Today, UK Lawmakers will vote on who takes the power of the timetable of Brexit. Parliament will either vote for various options or PM May will continue having the control. Over the weekend, May had to deal will calls from her cabinet to offer a specific resignation date in exchange for support for her Brexit deal. Giving Parliament the ability to control Brexit means that for one day on Wednesday, Parliament would vote on specific options on a different way to proceed. The last time, this was voted on, it was only defeated by two votes.
The British pound is lower across the board to its major trading partners ahead today’s Parliamentary votes. Global bond markets also appear to be continuing to control the narrative for Gilts. Gilts followed the move lower last week from 1.20% to 1.04%, with the start of the week showing some stabilization.
Crude prices are hovering around $59 a barrel, as markets try to figure how strong the US economy will be for the rest of 2019. Slower growth is a global theme, but for the US, fears their booming economic cycle could be coming to an end much sooner were triggered on last week’s yield curve inversion with 3-month and 10-year Treasury yields, the first since 2007. A weakening economy, combined with a pause in the record making US production, the weekly Baker Hughes rig count showed the fifth straight weekly decline, will help alleviate glut concerns.

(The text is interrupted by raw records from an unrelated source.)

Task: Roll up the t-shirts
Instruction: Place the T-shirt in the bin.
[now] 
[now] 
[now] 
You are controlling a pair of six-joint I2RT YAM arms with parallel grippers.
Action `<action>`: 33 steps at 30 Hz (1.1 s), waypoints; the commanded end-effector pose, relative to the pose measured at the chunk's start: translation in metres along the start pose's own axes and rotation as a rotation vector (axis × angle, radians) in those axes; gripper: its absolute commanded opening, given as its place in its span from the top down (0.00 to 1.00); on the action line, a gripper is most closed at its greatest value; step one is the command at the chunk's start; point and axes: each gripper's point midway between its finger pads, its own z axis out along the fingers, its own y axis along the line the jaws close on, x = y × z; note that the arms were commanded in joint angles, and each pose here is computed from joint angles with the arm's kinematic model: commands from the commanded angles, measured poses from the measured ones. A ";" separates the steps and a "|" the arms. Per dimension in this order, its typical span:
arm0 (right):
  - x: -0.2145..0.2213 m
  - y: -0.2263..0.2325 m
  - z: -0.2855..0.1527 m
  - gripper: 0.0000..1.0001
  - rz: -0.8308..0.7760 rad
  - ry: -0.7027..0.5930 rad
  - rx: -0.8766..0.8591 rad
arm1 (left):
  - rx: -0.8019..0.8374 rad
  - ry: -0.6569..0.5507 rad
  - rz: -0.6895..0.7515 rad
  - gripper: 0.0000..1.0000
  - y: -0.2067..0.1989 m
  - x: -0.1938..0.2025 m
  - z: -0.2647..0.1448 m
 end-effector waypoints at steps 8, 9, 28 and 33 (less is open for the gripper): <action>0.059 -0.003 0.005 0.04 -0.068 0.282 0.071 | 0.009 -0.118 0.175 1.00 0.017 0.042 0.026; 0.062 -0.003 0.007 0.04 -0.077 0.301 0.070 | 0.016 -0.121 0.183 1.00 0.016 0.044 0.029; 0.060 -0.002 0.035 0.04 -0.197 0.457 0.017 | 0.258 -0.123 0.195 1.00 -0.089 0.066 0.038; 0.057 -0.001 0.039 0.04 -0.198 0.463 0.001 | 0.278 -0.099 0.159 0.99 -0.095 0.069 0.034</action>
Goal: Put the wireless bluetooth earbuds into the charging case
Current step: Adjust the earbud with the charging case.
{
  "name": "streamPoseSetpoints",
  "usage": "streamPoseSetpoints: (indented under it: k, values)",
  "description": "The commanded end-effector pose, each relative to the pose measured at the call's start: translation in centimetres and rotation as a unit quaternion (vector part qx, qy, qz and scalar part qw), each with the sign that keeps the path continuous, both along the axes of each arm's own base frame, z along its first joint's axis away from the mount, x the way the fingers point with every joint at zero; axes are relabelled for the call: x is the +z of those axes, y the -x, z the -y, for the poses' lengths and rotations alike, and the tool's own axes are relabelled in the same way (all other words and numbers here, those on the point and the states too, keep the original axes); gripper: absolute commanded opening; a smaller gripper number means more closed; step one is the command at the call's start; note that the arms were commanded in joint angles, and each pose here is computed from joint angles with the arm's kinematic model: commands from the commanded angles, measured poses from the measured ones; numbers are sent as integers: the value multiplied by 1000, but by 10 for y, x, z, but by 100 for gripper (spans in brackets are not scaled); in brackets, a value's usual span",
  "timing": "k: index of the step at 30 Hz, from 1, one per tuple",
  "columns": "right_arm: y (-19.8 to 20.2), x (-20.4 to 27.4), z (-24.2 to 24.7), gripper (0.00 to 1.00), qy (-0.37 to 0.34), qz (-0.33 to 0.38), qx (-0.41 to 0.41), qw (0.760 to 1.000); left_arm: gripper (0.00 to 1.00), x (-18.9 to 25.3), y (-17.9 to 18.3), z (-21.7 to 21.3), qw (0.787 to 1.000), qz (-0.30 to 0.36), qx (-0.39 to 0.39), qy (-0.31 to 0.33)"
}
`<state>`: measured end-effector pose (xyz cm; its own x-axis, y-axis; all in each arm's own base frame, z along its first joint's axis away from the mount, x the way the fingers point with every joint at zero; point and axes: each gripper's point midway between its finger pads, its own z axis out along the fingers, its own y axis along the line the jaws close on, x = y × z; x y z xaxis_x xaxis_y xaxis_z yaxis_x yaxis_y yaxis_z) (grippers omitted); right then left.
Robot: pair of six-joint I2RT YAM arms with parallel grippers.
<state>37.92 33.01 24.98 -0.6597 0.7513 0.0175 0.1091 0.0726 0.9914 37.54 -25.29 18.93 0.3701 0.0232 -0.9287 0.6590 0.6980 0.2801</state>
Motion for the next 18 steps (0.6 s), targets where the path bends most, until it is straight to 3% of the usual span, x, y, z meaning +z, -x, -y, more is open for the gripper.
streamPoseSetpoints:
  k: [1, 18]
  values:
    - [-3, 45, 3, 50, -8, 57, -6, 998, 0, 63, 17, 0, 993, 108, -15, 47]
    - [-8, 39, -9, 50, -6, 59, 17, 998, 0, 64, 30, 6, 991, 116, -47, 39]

Gold was slightly higher in early trade as safe-haven demand remains firmly in place. A slow start to the trading week, saw the German IFO economic institute report the business climate index improved, a nice surprise following last week’s dismal PMI data. Gold remains in a wait-and-see mode and today’s session could be choppy if stocks do not have any major moves as investors await tomorrow’s wrath of US housing data.